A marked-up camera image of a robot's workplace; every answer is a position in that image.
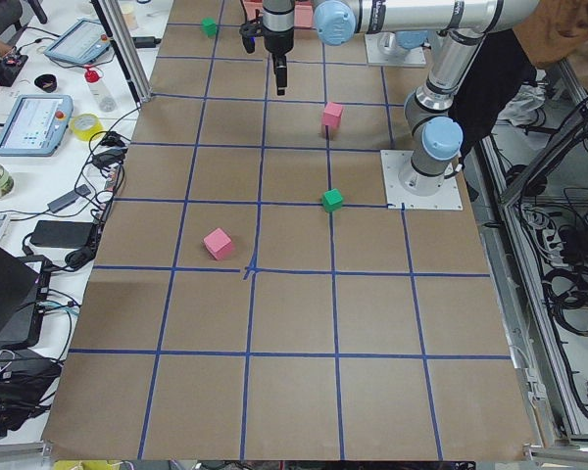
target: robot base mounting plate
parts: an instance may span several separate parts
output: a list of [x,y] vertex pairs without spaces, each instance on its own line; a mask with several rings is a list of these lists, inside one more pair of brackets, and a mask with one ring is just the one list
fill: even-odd
[[385,199],[389,209],[421,209],[430,211],[461,211],[462,198],[455,178],[445,179],[440,190],[433,196],[417,196],[403,187],[399,181],[399,170],[409,165],[412,151],[382,150],[383,181]]
[[427,65],[421,47],[406,51],[405,55],[388,56],[379,50],[379,34],[366,34],[366,52],[371,66],[423,68]]

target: tape roll
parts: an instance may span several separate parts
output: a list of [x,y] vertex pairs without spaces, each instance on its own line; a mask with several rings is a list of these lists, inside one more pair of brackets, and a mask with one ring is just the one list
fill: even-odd
[[70,121],[70,130],[78,140],[89,142],[92,138],[102,137],[105,129],[96,115],[86,114],[73,117]]

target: cube
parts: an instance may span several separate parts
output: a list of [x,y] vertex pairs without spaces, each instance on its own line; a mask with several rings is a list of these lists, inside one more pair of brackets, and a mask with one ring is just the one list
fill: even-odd
[[221,261],[233,253],[234,246],[233,241],[230,239],[226,232],[221,228],[217,228],[212,233],[207,235],[203,242],[205,248],[212,254],[216,260]]
[[327,212],[337,211],[344,204],[344,198],[337,188],[331,189],[322,195],[322,206]]
[[343,112],[344,106],[329,101],[322,112],[322,125],[337,129],[340,126]]
[[204,18],[201,21],[201,27],[203,32],[207,34],[207,37],[213,37],[218,32],[218,25],[213,18]]

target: black pants
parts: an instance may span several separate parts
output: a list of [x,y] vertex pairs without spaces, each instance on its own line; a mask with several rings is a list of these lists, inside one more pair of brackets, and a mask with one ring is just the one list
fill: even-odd
[[487,137],[497,115],[536,70],[511,29],[488,34],[455,96],[449,117],[464,131],[462,155]]

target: blue joint cap
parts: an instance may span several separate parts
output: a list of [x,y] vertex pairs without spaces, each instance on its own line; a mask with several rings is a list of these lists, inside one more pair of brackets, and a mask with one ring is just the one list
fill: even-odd
[[355,34],[355,14],[342,2],[327,0],[314,11],[314,26],[320,41],[328,46],[339,46]]
[[427,31],[398,31],[396,42],[403,49],[412,50],[420,47],[427,40]]
[[422,132],[422,147],[439,162],[446,162],[457,155],[463,140],[462,128],[449,117],[435,117]]

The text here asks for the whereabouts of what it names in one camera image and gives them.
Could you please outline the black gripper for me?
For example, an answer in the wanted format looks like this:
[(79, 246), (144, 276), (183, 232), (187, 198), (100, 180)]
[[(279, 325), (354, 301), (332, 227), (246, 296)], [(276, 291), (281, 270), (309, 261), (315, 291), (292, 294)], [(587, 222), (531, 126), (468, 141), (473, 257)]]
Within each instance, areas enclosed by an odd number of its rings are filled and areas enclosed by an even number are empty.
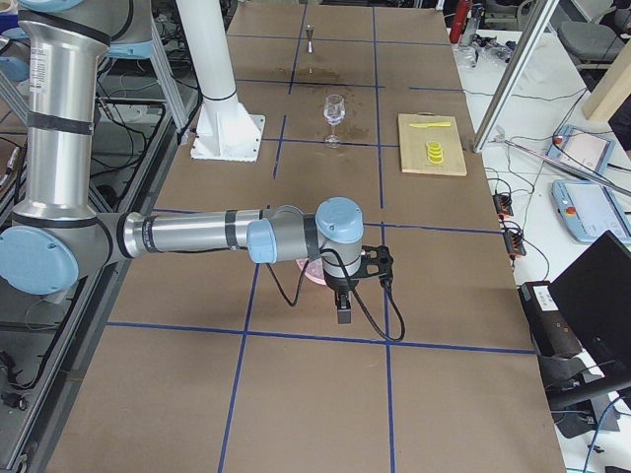
[(324, 280), (327, 287), (334, 291), (337, 323), (349, 324), (352, 320), (352, 309), (348, 293), (357, 287), (359, 280), (353, 277), (335, 277), (328, 273), (324, 274)]

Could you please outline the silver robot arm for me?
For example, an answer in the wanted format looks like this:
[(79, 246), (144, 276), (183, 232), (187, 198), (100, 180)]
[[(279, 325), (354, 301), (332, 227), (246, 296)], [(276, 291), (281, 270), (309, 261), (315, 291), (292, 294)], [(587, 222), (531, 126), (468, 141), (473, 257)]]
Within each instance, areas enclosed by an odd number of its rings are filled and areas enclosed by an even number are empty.
[(315, 213), (293, 206), (184, 216), (99, 213), (88, 202), (99, 61), (113, 46), (151, 53), (147, 1), (24, 1), (31, 44), (26, 194), (1, 235), (1, 275), (48, 296), (110, 263), (154, 253), (248, 252), (256, 263), (320, 260), (340, 322), (365, 266), (363, 215), (344, 197)]
....
## Task
Whenever the word "robot" shows up in a line above, copy that line.

## Result
A marked-up camera image of a robot's workplace; every answer is a position in that image.
target: robot base mounting plate
Could you please outline the silver robot arm for me?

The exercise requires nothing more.